Required work: The stretch from the line with "Camera: 550 x" through the line with "Spatial annotation on" in the records below: write it out exactly, and nothing else.

Extracted material:

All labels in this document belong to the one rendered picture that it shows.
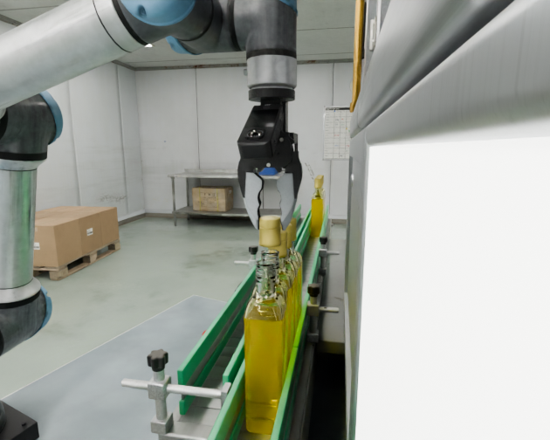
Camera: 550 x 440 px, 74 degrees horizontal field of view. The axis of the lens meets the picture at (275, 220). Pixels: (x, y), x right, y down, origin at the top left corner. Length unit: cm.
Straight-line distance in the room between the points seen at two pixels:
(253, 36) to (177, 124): 653
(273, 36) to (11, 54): 33
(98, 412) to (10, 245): 39
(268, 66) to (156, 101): 675
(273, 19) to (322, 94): 593
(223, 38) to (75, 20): 19
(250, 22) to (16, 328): 72
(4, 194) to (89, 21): 40
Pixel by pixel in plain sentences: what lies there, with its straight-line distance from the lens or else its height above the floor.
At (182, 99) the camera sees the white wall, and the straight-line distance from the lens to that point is 706.
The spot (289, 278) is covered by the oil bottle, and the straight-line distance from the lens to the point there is 64.
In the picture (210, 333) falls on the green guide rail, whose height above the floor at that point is 96.
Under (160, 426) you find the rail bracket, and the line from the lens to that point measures 64.
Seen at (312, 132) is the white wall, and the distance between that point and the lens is 644.
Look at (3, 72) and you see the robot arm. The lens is 59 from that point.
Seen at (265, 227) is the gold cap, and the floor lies 118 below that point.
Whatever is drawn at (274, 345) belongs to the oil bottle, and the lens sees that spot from 54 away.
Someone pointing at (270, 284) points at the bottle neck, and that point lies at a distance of 52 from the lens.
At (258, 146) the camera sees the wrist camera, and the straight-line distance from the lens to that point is 47.
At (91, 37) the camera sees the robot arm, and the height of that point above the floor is 143.
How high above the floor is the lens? 130
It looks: 11 degrees down
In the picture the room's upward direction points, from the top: straight up
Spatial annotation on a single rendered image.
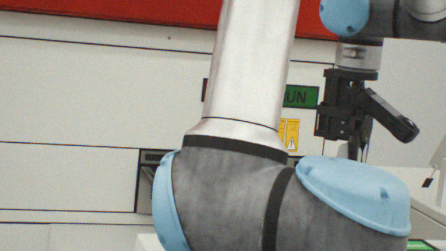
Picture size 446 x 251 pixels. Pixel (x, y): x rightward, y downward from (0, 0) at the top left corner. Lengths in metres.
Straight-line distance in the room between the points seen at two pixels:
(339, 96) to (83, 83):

Finished exercise:
Camera: 550 x 440 px, 74 degrees horizontal field of view. The axis of the lens meets the picture at (275, 220). Pixels: (x, y), x right, y down, origin at the top left corner. Length unit: cm.
Straight-line distance in the room between the points seen at two pixels:
(253, 36) to (177, 124): 653
(273, 36) to (11, 54): 33
(98, 412) to (10, 245): 39
(268, 66) to (156, 101): 675
(273, 19) to (322, 94): 593
(223, 38) to (75, 20): 19
(250, 22) to (16, 328): 72
(4, 194) to (89, 21): 40
Pixel by pixel in plain sentences: what lies there, with its straight-line distance from the lens or else its height above the floor.
At (182, 99) the camera sees the white wall, and the straight-line distance from the lens to that point is 706.
The spot (289, 278) is covered by the oil bottle, and the straight-line distance from the lens to the point there is 64.
In the picture (210, 333) falls on the green guide rail, whose height above the floor at that point is 96.
Under (160, 426) you find the rail bracket, and the line from the lens to that point measures 64.
Seen at (312, 132) is the white wall, and the distance between that point and the lens is 644.
Look at (3, 72) and you see the robot arm. The lens is 59 from that point.
Seen at (265, 227) is the gold cap, and the floor lies 118 below that point.
Whatever is drawn at (274, 345) belongs to the oil bottle, and the lens sees that spot from 54 away.
Someone pointing at (270, 284) points at the bottle neck, and that point lies at a distance of 52 from the lens.
At (258, 146) the camera sees the wrist camera, and the straight-line distance from the lens to that point is 47.
At (91, 37) the camera sees the robot arm, and the height of that point above the floor is 143.
How high above the floor is the lens? 130
It looks: 11 degrees down
In the picture the room's upward direction points, from the top: straight up
Spatial annotation on a single rendered image.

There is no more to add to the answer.